Building and evaluating multivariate statistical machine learning methods for knowledge extraction from the UK Biobank
Principal Investigator:
Professor Thomas Nichols
Approved Research ID:
34077
Approval date:
October 24th 2018
Lay summary
Methods to allow joint analysis across the UK BioBanks's many imaging, genomic, environmental and clinical variables and remains challenging and underdeveloped.

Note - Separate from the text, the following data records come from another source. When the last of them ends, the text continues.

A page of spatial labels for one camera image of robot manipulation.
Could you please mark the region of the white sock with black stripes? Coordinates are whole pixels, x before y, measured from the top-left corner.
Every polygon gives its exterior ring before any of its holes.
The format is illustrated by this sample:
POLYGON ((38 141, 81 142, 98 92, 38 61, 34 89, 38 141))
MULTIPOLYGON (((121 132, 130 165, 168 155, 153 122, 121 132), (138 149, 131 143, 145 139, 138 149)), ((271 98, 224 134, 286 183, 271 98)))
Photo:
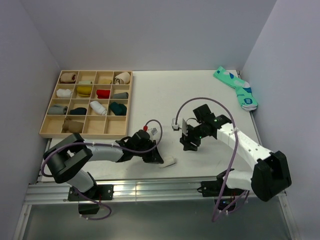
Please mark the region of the white sock with black stripes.
POLYGON ((167 156, 163 158, 163 163, 159 164, 159 168, 166 168, 172 166, 176 163, 175 159, 172 156, 167 156))

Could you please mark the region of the tan ribbed sock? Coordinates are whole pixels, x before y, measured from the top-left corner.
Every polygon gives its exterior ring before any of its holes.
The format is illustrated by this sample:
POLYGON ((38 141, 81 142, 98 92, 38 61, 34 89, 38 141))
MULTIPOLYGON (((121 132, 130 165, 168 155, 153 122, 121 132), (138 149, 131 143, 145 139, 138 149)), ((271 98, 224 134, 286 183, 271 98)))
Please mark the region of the tan ribbed sock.
POLYGON ((82 133, 84 123, 66 118, 62 124, 62 133, 82 133))

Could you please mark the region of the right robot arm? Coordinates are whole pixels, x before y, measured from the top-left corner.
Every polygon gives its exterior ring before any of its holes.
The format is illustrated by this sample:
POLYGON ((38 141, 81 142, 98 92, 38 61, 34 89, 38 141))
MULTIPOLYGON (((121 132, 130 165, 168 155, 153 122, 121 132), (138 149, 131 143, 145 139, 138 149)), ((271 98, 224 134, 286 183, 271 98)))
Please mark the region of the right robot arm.
POLYGON ((292 185, 287 157, 281 151, 272 152, 261 146, 242 131, 225 115, 215 116, 207 104, 193 111, 197 126, 186 120, 174 119, 172 127, 181 130, 180 143, 184 151, 196 152, 205 137, 213 137, 236 151, 250 166, 250 171, 234 168, 216 176, 211 189, 222 195, 232 190, 252 191, 262 201, 267 202, 292 185))

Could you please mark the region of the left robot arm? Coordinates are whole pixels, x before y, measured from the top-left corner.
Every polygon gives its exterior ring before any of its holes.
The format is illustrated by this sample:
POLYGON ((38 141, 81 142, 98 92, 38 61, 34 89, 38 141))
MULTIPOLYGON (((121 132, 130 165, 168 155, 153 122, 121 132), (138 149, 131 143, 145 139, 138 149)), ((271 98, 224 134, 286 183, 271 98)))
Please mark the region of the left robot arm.
POLYGON ((86 200, 95 198, 98 193, 92 175, 82 170, 87 162, 123 163, 133 157, 141 157, 148 164, 165 163, 153 139, 153 132, 144 130, 108 144, 84 142, 79 133, 73 133, 43 155, 55 182, 68 183, 86 200))

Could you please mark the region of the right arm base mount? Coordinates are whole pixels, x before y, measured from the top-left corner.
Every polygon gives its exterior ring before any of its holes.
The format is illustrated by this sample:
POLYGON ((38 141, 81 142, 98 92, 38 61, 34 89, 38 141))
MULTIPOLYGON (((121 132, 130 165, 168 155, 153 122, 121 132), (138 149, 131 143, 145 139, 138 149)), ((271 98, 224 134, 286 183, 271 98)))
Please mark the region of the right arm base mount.
MULTIPOLYGON (((202 181, 200 187, 197 188, 197 192, 201 193, 204 198, 206 197, 218 197, 221 191, 222 181, 202 181)), ((245 191, 242 189, 231 189, 225 186, 222 194, 222 199, 218 204, 218 210, 222 211, 226 208, 237 196, 240 196, 245 191)))

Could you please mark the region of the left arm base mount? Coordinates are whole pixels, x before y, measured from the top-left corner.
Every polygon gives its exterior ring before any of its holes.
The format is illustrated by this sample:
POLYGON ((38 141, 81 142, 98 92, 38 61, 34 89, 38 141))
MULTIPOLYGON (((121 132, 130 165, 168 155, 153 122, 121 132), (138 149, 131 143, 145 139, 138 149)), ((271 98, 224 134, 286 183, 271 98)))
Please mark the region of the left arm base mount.
POLYGON ((86 192, 80 192, 74 186, 71 186, 67 200, 78 202, 78 213, 82 216, 91 217, 99 212, 102 201, 113 199, 113 193, 114 186, 112 184, 94 185, 86 192))

We will develop scalable multivariate statistical machine learning methods and software to extract useful features from all imaging UKBB different data modalities simultaneously to a) to predict different health outcomes from imaging and non-imaging, b) associate brain features with non-brain factors while controlling for individual differences in environmental and genomic data, and c) use UKBB data as a replacement for Monte Carlo simulations in the evaluation and benchmarking of new and existing analyses methods. Our work will assist scientist in extracting features from the multitude of UK Biobank variables, and finding relationships among these features, ultimately supporting the UK Biobank aims to improve the prevention, diagnosis of disease. We will develop methods and software that uses the shared information among different data modalities in the UKBB to extract features, ultimately building models to predict different health outcomes and associate brain related features with non-imaging variables. We will also use the UK biobank data to benchmark the performance of statistical methods that researchers use everyday.